» **Work request**: Repeat the listing that follows, character for character, minus the pictures.

---*---

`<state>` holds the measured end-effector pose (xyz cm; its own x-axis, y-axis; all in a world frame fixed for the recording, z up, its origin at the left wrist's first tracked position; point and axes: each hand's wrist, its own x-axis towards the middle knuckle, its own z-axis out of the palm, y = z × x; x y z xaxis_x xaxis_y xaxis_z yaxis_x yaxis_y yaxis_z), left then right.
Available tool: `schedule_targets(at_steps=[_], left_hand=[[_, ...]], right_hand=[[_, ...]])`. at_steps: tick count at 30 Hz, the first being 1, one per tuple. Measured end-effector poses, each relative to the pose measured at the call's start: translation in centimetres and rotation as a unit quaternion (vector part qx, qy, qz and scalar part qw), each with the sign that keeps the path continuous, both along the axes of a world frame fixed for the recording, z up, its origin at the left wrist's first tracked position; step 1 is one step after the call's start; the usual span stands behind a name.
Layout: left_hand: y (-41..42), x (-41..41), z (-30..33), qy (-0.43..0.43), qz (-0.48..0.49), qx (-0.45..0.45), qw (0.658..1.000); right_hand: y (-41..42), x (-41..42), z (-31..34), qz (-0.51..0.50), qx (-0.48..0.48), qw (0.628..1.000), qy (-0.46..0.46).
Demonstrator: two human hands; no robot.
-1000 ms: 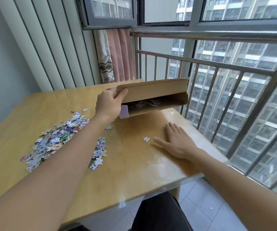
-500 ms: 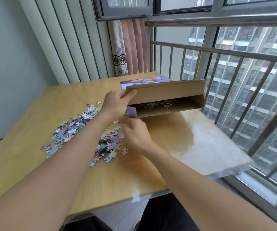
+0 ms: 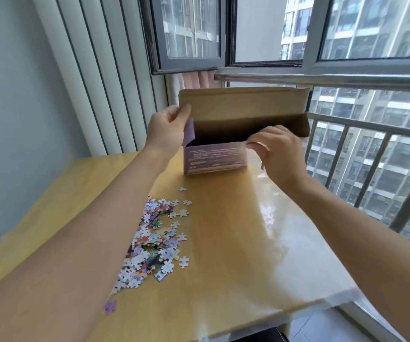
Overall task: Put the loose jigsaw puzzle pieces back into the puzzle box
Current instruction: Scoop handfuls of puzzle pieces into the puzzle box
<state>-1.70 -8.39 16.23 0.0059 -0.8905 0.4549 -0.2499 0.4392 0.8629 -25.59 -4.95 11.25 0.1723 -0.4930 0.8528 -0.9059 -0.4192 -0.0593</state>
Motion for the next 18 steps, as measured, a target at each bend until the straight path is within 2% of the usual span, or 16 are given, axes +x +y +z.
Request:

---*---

» **Solution**:
`<state>` holds the measured end-effector pose (xyz cm; its own x-axis, y-axis; all in a world frame fixed for the recording, z up, its origin at the left wrist's first tracked position; point and axes: each hand's wrist, its own x-axis towards the middle knuckle, its own z-axis out of the palm, y = z × x; x y z xaxis_x xaxis_y xaxis_z yaxis_x yaxis_y yaxis_z), left then right.
Available tool: `schedule_targets(at_steps=[_], left_hand=[[_, ...]], right_hand=[[_, ...]])`. at_steps: tick count at 30 Hz, the first being 1, one per tuple. Measured end-effector poses, each relative to the pose measured at the call's start: translation in centimetres and rotation as a unit quaternion (vector part qx, qy, qz and scalar part qw), each with the sign that keeps the path continuous, both along the axes of a world frame fixed for the recording, z up, its origin at the left wrist's first tracked position; step 1 is one step after the call's start; the usual span stands behind a name.
Layout: left_hand: y (-41..42), x (-41..41), z (-30..33), qy (-0.43..0.43), qz (-0.48..0.49), qx (-0.45..0.45), qw (0.658..1.000); right_hand: y (-41..42), x (-41..42), z (-31..34), qz (-0.51..0.50), qx (-0.48..0.48), qw (0.628..1.000), qy (-0.46..0.46).
Demonstrator: two human hands; no robot.
-1000 ms: 
-500 ms: 
+0 ms: 
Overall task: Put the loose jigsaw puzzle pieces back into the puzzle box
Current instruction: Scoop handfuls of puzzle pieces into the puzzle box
<state>-1.70 -8.39 16.23 0.0059 -0.8905 0.4549 -0.2499 0.4392 0.8629 -25.59 -4.95 11.25 0.1723 -0.4930 0.8528 -0.9059 -0.4192 -0.0593</state>
Motion for the next 18 steps, as measured, a target at each bend until the straight path is within 2% of the usual span, or 16 are given, axes +x +y +z.
Request:

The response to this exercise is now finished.